Outfit choices are one of the things I talk through with every single family before a session. Not because there are rigid rules, but because Florida has specific conditions that affect what photographs well — and a few common mistakes that are easy to avoid once you know what to look for.
This is the same advice I give to every senior before their session. It's not about fashion. It's about what works in the light, at the location, and on the final image.

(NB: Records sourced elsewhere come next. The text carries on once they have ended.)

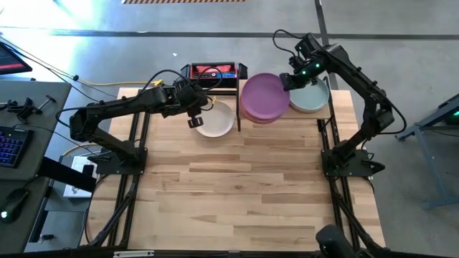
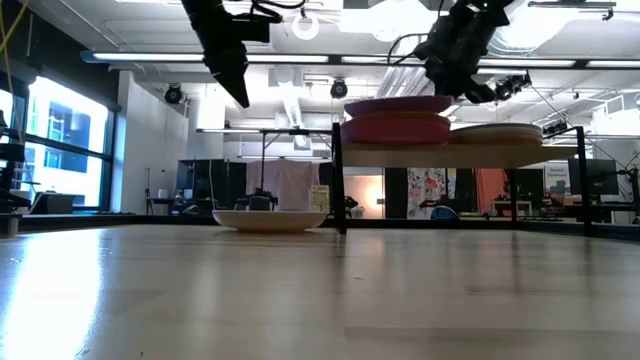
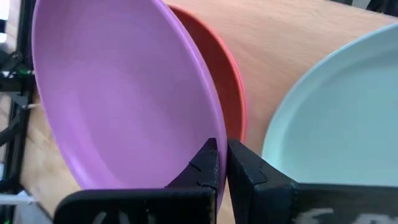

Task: Place and stack plates onto a shelf
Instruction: Stack the purple plate on top of the orange plate on the shelf

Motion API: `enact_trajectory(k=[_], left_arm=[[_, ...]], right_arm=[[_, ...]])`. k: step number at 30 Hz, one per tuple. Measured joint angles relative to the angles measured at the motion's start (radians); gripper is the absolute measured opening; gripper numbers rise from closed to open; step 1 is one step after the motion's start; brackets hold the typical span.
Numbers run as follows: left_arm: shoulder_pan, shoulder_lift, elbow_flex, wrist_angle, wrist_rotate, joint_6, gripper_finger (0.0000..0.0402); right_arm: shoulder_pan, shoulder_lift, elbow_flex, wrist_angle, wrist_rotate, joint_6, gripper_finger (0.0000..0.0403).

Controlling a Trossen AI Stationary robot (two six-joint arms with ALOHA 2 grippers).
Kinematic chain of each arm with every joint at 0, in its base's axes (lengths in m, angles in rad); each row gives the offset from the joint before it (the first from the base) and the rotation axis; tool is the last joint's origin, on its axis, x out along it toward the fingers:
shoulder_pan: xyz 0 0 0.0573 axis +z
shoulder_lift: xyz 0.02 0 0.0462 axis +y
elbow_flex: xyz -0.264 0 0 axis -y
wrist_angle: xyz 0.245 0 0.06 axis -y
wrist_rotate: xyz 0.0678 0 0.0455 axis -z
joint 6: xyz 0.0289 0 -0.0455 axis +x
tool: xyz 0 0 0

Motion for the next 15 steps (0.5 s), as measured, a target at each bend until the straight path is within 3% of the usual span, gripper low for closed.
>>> enact_trajectory(k=[15], left_arm=[[0.000, 0.000, 0.000, 0.000, 0.000, 0.001, 0.0126]], right_arm=[[0.079, 0.012, 0.000, 0.051, 0.076, 0.097, 0.0000]])
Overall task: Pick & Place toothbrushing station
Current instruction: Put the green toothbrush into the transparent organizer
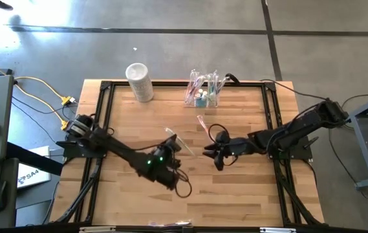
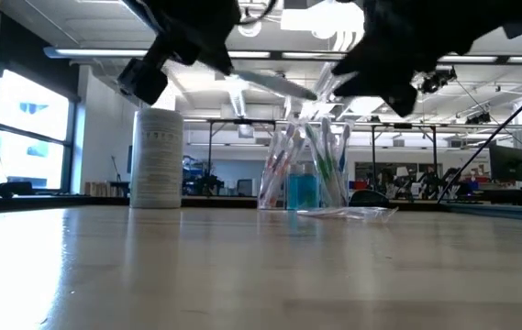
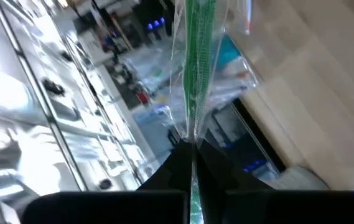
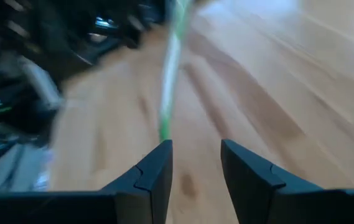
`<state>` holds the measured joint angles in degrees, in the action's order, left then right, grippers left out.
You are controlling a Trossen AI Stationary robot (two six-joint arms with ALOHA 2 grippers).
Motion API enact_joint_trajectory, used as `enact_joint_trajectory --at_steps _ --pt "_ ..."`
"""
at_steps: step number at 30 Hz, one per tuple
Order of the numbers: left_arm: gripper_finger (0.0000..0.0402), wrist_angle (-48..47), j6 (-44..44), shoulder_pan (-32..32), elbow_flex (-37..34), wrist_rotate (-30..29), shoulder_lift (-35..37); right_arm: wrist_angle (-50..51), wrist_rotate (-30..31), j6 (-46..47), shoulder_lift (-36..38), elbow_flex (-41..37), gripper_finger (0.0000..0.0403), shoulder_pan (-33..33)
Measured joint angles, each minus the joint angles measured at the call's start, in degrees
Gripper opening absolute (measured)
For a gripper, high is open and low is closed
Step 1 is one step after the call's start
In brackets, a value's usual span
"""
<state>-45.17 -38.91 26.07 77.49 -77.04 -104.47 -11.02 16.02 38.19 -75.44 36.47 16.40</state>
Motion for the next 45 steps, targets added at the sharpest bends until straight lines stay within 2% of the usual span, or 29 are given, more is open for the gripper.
enact_joint_trajectory --at_steps 4,9,15,22,29,33,45 --pt "0.0 7.22 -7.07 1.35 0.11 -0.05 -0.5 -4.61 -5.9 -6.69 0.02 0.0 0.0128 -1.24" --pt "0.0 13.01 -14.45 1.68 0.17 -1.14 -1.56 -4.69 -7.05 -10.33 0.02 0.0 0.0139 -1.45" --pt "0.0 15.69 -22.19 1.7 0.08 -3.86 -2.93 -4.62 -7.03 -11.82 0.02 0.0 0.0202 -1.57" --pt "0.0 17.41 -24.24 1.67 0.13 -3.19 -3.91 -5.14 -7.03 -12.58 0.02 0.0 0.0265 -1.88" --pt "0.0 19.9 -26.66 -0.66 0.11 -1.4 -3.91 -5.06 -6.87 -12.23 0.02 0.0 0.027 -3.25" --pt "0.0 21.29 -27.41 -2.16 0.11 -1.05 -3.91 -5.41 -4.37 -9.54 -0.84 0.0 0.027 -3.42" --pt "0.0 36.22 -38.51 -2.8 0.11 5.73 -3.91 -9.09 -6.02 -7.77 -6.05 0.0 0.027 -5.41"
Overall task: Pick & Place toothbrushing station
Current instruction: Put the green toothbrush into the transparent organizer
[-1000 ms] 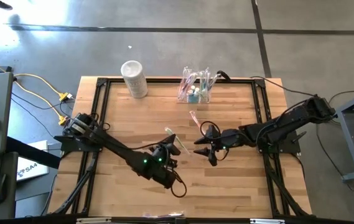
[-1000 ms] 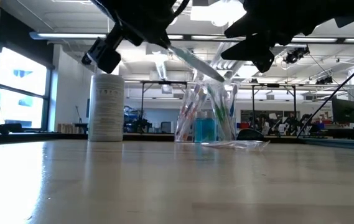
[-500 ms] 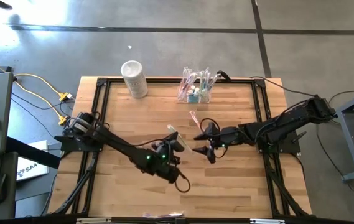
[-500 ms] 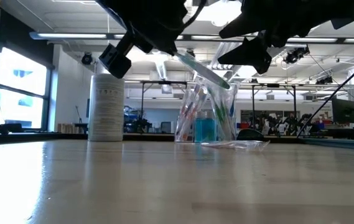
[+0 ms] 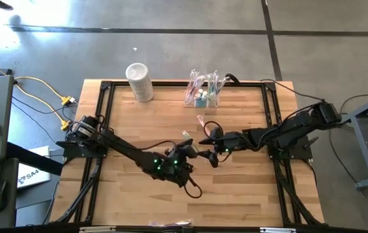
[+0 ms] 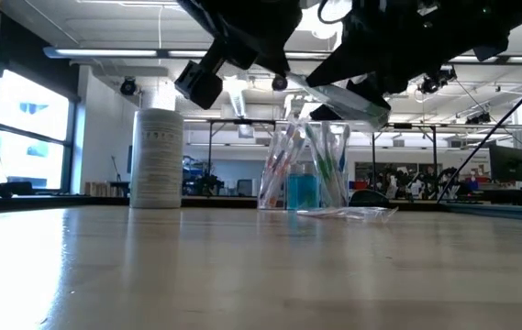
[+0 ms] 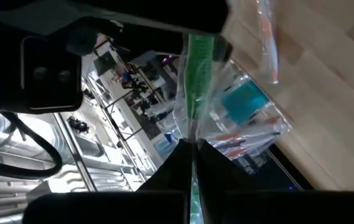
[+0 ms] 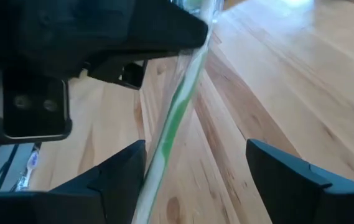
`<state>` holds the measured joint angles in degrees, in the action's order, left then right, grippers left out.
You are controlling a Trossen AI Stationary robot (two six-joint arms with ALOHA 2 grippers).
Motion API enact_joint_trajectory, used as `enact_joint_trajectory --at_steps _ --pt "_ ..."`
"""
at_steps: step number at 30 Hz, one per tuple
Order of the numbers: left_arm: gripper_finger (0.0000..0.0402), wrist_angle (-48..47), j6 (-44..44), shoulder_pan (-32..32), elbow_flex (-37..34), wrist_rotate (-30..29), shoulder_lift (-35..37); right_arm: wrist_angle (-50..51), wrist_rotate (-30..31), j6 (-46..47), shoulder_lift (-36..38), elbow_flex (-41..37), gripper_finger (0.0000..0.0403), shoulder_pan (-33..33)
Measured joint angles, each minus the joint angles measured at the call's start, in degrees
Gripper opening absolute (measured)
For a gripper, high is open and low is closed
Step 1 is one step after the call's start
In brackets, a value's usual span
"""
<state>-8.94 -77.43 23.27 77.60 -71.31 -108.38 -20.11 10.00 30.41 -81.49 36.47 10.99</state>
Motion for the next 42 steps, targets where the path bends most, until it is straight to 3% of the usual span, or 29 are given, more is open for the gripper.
enact_joint_trajectory --at_steps 5,9,13,17,19,27,36,39,42 --pt "0.0 2.33 -2.13 -0.07 0.0 1.01 0.01 0.1 -0.15 -0.16 -0.51 0.0 0.0268 -0.18" --pt "0.0 2.38 -2.13 -0.07 0.0 1.55 0.02 0.17 -0.47 -0.68 -0.51 0.0 0.0234 -0.16" --pt "0.0 2.4 -2.29 -0.02 0.0 1.54 0.02 0.15 -2.7 -1.87 -0.51 0.0 0.0157 -0.3" --pt "0.0 2.4 -2.28 -0.07 0.0 1.51 0.02 0.19 -2.97 -3.49 -0.51 0.0 0.0048 -0.51" --pt "0.0001 2.45 -2.26 0.01 0.0 1.48 0.05 0.89 -2.24 -3.67 -0.53 -0.02 0.0019 -0.58" --pt "0.001 3.03 -1.81 0.13 0.0 4.11 0.13 0.92 -1.93 -3.67 -0.53 -0.02 0.0017 -0.53" --pt "0.0126 12.7 3.15 1.6 0.0 5.57 0.23 0.34 -2.15 -4.11 -0.51 0.0 0.0017 -0.5" --pt "0.0175 12.82 3.17 2.47 0.0 2.69 0.37 1.41 -2.04 -4.3 -0.5 0.0 0.0017 -0.52" --pt "0.0214 12.58 3.75 3.39 0.0 -7.0 0.39 5.23 -0.1 -4.85 0.56 0.0 0.0017 -1.07"
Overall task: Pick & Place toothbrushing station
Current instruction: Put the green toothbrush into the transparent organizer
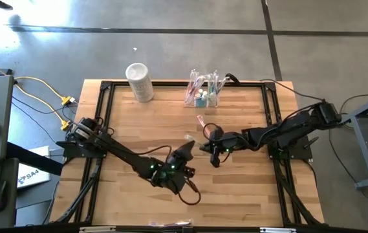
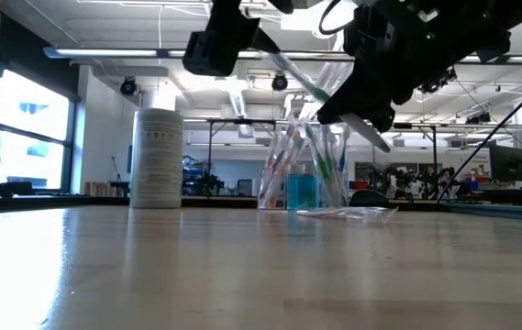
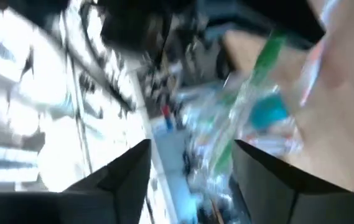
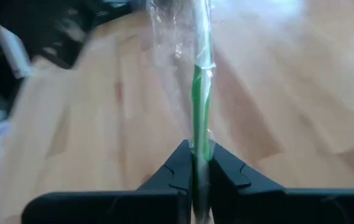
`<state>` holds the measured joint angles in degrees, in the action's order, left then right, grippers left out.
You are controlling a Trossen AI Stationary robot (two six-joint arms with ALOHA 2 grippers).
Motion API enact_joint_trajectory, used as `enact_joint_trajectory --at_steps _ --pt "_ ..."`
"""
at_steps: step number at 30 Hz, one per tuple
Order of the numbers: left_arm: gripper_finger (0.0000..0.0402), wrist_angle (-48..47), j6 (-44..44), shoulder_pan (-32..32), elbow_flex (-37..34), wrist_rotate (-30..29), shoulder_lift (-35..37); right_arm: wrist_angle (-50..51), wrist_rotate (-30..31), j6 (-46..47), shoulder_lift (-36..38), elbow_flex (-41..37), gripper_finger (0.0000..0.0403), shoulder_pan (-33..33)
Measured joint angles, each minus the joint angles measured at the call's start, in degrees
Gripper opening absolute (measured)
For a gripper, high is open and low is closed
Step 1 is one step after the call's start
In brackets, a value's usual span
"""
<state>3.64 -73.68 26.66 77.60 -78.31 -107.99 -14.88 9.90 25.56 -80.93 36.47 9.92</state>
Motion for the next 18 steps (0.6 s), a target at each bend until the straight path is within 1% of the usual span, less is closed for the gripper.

Start Here: Florida is Different
Before we get into specifics, it's worth acknowledging that shooting senior portraits in Florida is a different exercise than shooting them in, say, New England or the Pacific Northwest. The light is brighter and more intense. The heat is real, especially between April and October. The locations — beaches, parks, botanical gardens — have their own visual language that some outfit choices complement and others fight against.
The sessions I schedule are almost always in golden hour — the last 60 to 90 minutes before sunset. The light at that time is warm, directional, and forgiving. It makes warm and neutral tones glow and gives the photos that quality that makes people stop scrolling. Knowing that helps you choose outfits that work with the light rather than against it.
"Wear something you'd actually wear. The best senior portraits feel like the person in them, not like a costume."
Colors That Work
Warm and neutral tones photograph beautifully in Florida's golden hour light. Earthy tones, warm whites, soft creams, dusty blues, terracotta, sage green, rust, camel — these colors absorb the warm late-day light in a way that makes the subject glow rather than compete with the background.
- Warm whites and off-whites — especially for beach sessions
- Earthy tones — terracotta, rust, camel, tan
- Sage green, olive, dusty teal
- Soft dusty blue — works especially well at the beach
- Blush, mauve, soft pinks
- Denim — almost always works, in any session style
- Bold solids — burgundy, forest green, mustard — for park sessions
For botanical garden or park sessions, you have a little more latitude to bring in color and pattern because the backgrounds are more varied and the light is softer. Florals, color-blocked pieces, and bolder choices work well here in a way they might not at a beach session where the sky and water are already doing a lot of visual work.
What to Avoid
A few things consistently create problems in photos that are easy to sidestep:
Do Bring
- 2-3 outfits for variety
- Layers — even in Florida, evening sessions cool down
- Shoes you can walk in comfortably
- A small touch-up kit for hair and makeup
- Something that feels like you, not just what photographs well
Avoid
- Bright white — blows out in direct sun, hard to expose correctly
- Neon or very saturated colors — compete with the background
- Heavy patterns or small busy prints — distracting in photos
- Logos and large graphics — date quickly and distract from the face
- Anything you're not comfortable moving in
The bright white issue
Bright white is the most common outfit mistake I see. In Florida's intense light, pure white reflects so much that the camera struggles to expose it correctly — you either lose detail in the whites or underexpose the face. Off-white, cream, and ivory all work beautifully. Save the bright white for after the photos.
By Session Style
Beach and Coastal Sessions
The Gulf Coast backdrop has a lot of color already — blue water, pink and orange skies, white sand. Outfits that complement rather than compete work best. Think flowy, light, coastal. Sundresses, linen, open layers. Soft blues, warm whites, blush. Bare feet in the sand look natural and work well. If your senior wants to bring a second look, something with a little more structure or color works well for the end of golden hour when the light gets really warm and dramatic.
Woodland and Nature Sessions
The moody, atmospheric quality of woodland sessions calls for outfits that lean into that feeling. Earthy tones — rust, olive, tan, camel, forest green — feel at home against Spanish moss and live oaks. Avoid bright colors here; they fight the atmosphere rather than working with it. Denim, flowy layers, and textured fabrics all look great. Boots work well for woodland sessions even in Florida if the session is in the fall or winter months.
Lifestyle Outdoor and Park Sessions
The most flexible session style for outfit choices. Because you're moving through a varied environment, you can bring more variety — florals, bolder colors, different silhouettes. This is the session where a second or third outfit change makes the most sense, because the backgrounds change enough to support different looks throughout the hour.
How Many Outfits to Bring
For a 60-90 minute session, I recommend two outfits — three if the session style supports it. One outfit for the first half of the session, one for the second half when the light changes. Changes take about 5 minutes and I factor that into the timing. More than three outfits and we start losing shooting time to changes, which isn't worth it.
Plan your outfits ahead of time, have them ready to go, and let me know what you're bringing before the session so I can think about how the sequence will work with the locations we're hitting.
The most important thing
Wear something you actually feel good in. Confidence reads in photos. A senior who feels comfortable and like themselves will always produce better portraits than one who's wearing something that photographs perfectly but feels wrong. Start with what feels right, then apply the guidelines above.